When you reach the line with "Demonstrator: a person", transcribe it and each line after it through the last one below, exactly. Pictures stay out.
● ● ● ●
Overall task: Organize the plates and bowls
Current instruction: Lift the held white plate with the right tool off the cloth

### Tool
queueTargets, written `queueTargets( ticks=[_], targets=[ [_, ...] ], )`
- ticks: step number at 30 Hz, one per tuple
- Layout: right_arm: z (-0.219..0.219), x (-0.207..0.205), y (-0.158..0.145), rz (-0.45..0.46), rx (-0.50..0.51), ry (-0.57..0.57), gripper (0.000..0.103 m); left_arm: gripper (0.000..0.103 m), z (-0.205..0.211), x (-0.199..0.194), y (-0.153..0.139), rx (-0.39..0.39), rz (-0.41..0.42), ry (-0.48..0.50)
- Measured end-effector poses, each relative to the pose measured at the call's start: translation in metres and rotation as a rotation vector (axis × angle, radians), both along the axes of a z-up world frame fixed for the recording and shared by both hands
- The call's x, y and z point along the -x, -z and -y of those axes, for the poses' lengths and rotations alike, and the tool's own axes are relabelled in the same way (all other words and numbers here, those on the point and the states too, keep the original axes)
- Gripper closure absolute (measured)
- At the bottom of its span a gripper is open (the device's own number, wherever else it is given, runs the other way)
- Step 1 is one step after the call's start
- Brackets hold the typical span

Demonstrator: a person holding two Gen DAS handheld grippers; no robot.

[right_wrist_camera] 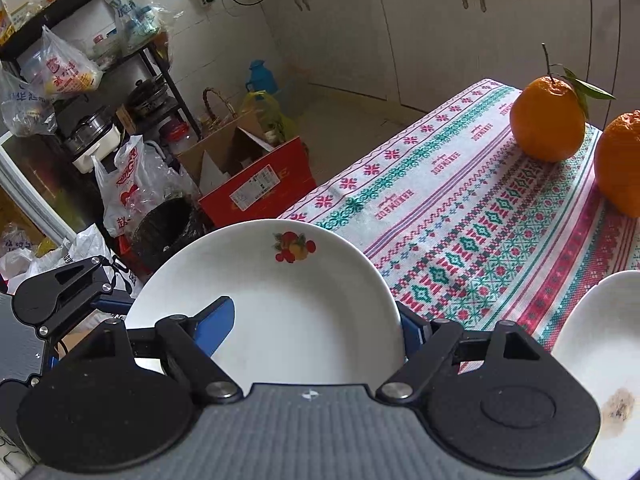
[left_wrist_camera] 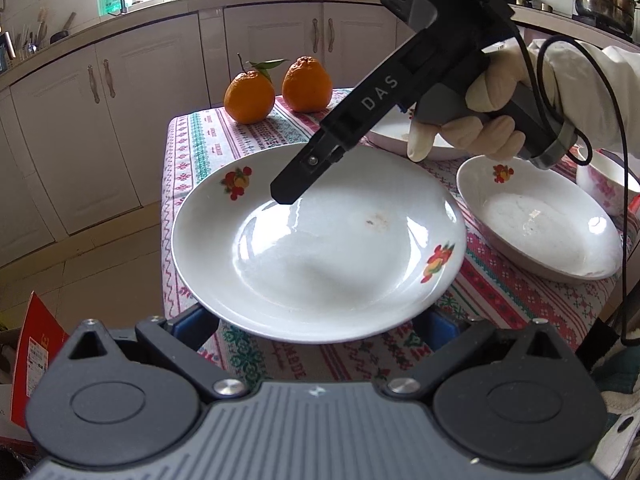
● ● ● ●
• **OUTPUT BELOW**
Demonstrator: a person holding two Gen DAS handheld grippers; no robot.

[right_wrist_camera] 
[left_wrist_camera] 

The work on this exercise is done.